Introducing XetHub

Ann Huang

Data is hard!

Everyone just expects data storage to work. They want to put something somewhere, access it, and never worry about it again.

We first realized this when designing Apple's internal ML storage platform, and our naive reaction was: Easy! Let's provide a blobstore and let them come to us. And so they did. Adoption was widespread and traffic skyrocketed, and let's just say that we have battle scars from our success.

With the good came the bad. The more we looked at our system, the more we saw the inefficiencies and reproducibility issues related to playing loose and disorganized with data. So we built a second internal product to help track structured data and datasets, with rigid structures to ensure reproducibility and audit trails. But this solution wasn't flexible enough for teams who were used to their own data structures, tools, and flows.

Our rigid solution solved for provenance and review, but was too heavyweight for quick iteration. Our loose solution solved for ease-of-use, but led to overwhelming storage bloat (one usage audit showed a shocking number of duplicate datasets in the system, each hundreds of gigabytes large) and other untracked versioning issues. Somewhere in between these two ends of the spectrum was the ideal solution; one that would allow for quick exploration and iterative experiments while also being storage-efficient and versioned.
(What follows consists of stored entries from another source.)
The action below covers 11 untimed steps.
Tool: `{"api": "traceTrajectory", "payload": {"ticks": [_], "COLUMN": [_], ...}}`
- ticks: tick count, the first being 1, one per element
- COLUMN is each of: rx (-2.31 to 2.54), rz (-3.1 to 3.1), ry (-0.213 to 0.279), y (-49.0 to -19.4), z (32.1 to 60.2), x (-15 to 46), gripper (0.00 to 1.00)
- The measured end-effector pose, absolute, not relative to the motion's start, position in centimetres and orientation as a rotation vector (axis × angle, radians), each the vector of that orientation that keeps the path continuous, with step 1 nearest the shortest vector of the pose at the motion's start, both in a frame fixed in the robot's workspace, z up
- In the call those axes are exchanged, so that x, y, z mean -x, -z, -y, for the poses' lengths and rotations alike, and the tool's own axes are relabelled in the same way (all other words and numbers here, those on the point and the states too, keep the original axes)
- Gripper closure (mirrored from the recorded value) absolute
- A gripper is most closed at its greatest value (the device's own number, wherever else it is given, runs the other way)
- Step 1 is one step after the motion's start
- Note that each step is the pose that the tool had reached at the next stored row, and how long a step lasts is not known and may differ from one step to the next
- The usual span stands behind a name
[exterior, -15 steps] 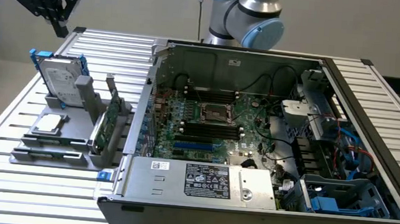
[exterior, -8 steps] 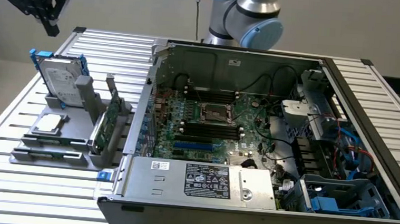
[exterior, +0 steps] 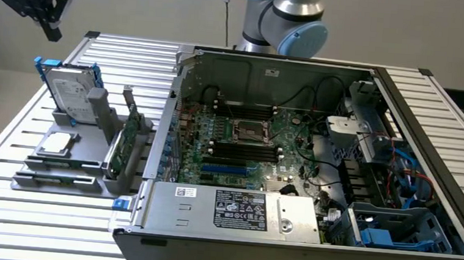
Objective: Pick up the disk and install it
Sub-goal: 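Reach for the disk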
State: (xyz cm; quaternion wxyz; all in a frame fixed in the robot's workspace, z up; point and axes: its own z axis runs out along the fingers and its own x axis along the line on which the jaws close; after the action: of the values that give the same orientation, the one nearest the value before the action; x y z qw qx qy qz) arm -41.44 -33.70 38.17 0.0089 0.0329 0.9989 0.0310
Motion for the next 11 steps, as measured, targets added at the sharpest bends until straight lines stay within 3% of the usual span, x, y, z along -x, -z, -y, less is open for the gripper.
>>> {"api": "traceTrajectory", "payload": {"ticks": [11], "rx": [-0.084], "rz": [-3.122], "ry": [-0.105], "y": [-37.9], "z": [33.3], "x": [42.9], "gripper": [0.89]}}
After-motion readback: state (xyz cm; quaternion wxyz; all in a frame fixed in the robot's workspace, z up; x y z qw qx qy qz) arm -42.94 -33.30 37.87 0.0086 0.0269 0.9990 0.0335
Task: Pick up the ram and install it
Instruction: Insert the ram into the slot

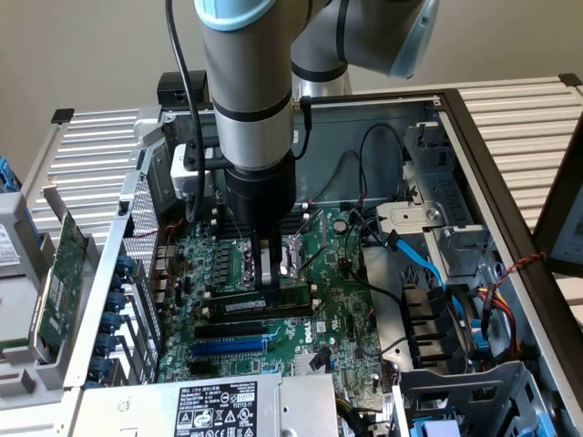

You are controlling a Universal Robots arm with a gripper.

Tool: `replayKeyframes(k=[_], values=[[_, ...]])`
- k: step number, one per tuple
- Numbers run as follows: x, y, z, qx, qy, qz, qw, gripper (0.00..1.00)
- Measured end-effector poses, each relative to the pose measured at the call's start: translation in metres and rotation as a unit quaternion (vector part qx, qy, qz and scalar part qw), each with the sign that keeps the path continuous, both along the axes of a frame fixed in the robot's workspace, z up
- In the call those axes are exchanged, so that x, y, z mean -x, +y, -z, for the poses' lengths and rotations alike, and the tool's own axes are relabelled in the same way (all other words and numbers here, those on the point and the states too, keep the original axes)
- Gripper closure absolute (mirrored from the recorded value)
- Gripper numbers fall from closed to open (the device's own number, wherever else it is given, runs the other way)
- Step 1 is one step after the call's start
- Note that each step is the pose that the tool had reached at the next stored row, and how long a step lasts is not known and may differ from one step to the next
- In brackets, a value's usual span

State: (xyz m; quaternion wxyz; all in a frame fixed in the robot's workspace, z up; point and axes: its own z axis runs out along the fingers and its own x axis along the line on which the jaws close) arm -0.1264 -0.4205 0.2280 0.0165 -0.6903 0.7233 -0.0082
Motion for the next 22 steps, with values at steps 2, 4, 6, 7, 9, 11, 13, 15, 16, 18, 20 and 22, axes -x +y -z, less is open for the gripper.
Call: replayKeyframes(k=[2,4,6,7,9,11,13,15,16,18,20,22], values=[[0.0001,0.0,0.0002,0.0001,-0.0002,0.0,1.0,0.88],[0.0002,0.0,0.0006,0.0,-0.0004,0.0,1.0,0.88],[0.0004,0.0,0.0011,0.0,-0.0008,0.0,1.0,0.88],[0.0005,0.0001,0.0014,0.0,-0.0009,0.0,1.0,0.88],[0.0006,0.0001,0.0018,-0.0001,-0.0011,0.0,1.0,0.88],[0.0008,0.0001,0.0021,-0.0002,-0.0013,0.0,1.0,0.88],[0.0008,0.0001,0.0021,-0.0001,-0.0013,0.0,1.0,0.88],[0.0009,0.0001,0.0022,-0.0003,-0.0012,0.0,1.0,0.87],[0.0009,0.0001,0.0022,-0.0002,-0.0013,0.0,1.0,0.87],[0.0008,0.0001,0.0021,-0.0003,-0.0014,0.0,1.0,0.8],[0.0008,0.0001,0.0012,-0.0002,-0.0014,0.0,1.0,0.8],[0.0007,0.0001,-0.0002,0.0006,-0.0017,0.0,1.0,0.8]])
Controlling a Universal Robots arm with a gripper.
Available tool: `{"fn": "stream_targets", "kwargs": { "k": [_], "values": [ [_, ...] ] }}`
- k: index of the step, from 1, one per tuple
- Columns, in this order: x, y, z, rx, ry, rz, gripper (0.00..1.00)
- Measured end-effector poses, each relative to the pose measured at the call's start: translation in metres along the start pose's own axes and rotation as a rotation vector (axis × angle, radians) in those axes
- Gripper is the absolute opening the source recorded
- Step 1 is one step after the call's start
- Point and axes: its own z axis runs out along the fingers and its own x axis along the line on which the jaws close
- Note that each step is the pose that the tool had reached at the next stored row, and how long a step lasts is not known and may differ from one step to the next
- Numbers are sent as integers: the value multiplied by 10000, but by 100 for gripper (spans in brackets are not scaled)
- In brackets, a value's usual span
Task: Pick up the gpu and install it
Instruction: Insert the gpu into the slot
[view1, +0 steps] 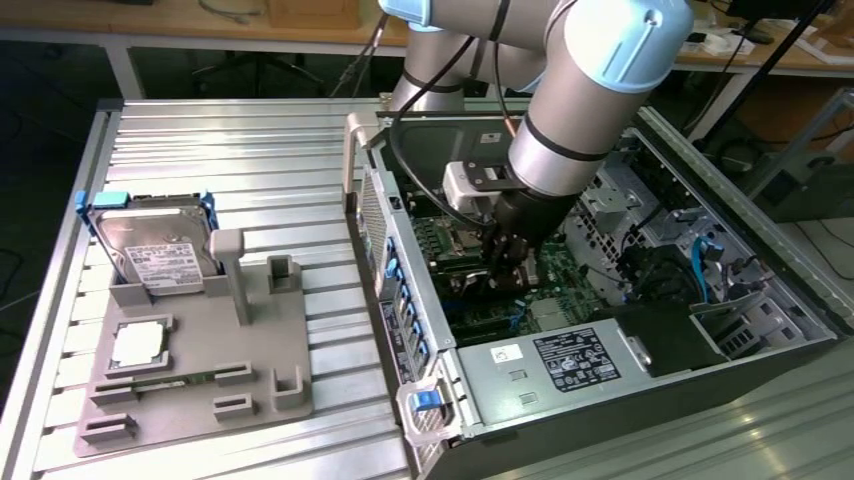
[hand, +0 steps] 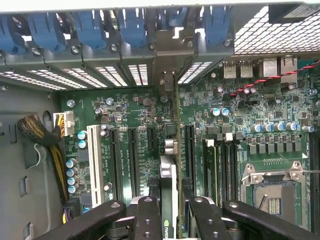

The quest to create this solution for everyone led us to the formation of XetHub. We didn't want to be overly biased by our experiences, so we spoke to data scientists, ML engineers, managers, and other data-adjacent potential users across various fields to hear about their pains. The more people we talked to, the clearer the requirements became:

Flexible file support
Speed at scale
Seamless collaboration

Introducing XetHub

We're excited to announce the public beta of XetHub, a collaborative storage platform for data management. XetHub aims to address each of the above requirements head-on towards our end goal: to make working with data as fast and collaborative as working with code.

Flexible file support

Files are the lowest common denominator for working with data, but what types of files should be supported? For instance, ML data can be tensors, text, audio, images, and more. Even "simple" tabular data comes in various formats (e.g., CSV, Parquet, HDF5, SQLite), each with its own advantages and disadvantages. There is no one-size-fits-all file type.

Yet, how many times have you followed a link to a promising product, only to be stopped cold when you realize that it doesn't support the file types that you need? This makes perfect sense from a prioritization and scoping lens, but adds pain to users, who must then scramble to reformat their data to fit the tools they want to use.

To truly support our users, we must support all tools and workflows, without adding friction. We do so naturally by leveraging an existing interface that everyone is already using for code: Git — with magic scaling to support huge repositories.

With XetHub, users can run the same flows and commands they already use for code (e.g., commits, pull requests, history, and audits) with repositories of up to 1 TB. Our Git-backed protocol allows easy integration with existing workflows, with no need to reformat files or adopt heavyweight data ecosystems, and also allows for incremental difference tracking on compatible data types.

# Clone large repositories
git xet clone <XetHub Git URL>

# Normal
git checkout
git push
git pull
git

‍One more thing

That's not all. We knew that we didn't want to repeat our storage bloat issues, so we developed a fast, powerful, and efficient data deduplication method that supports arbitrarily file formats.

While our default deduplication algorithm works quite well, it can also be customized for specific file types to improve efficiency. For instance, our optimized CSV specific chunker allows CSV file subsamples and permutations to be created with minimal additional storage. Curious how much deduplication is saving you? Check out the Materialized and Stored sizes listed on each repository page to see the statistics.

Speed at scale

"I love spending hours troubleshooting how to access my data!", said no one ever. Working with small data is easy. You can download it to your desktop and work directly with it, then put it on a file share or send it via email or Slack 🙈. If it's small enough, you can even put your data files in GitHub or GitLab for automatic tracking. At scale, however, things start to break down. The questions of where best to store data, how to access it, and what the limitations of each access environment have become a tax that each user has to pay.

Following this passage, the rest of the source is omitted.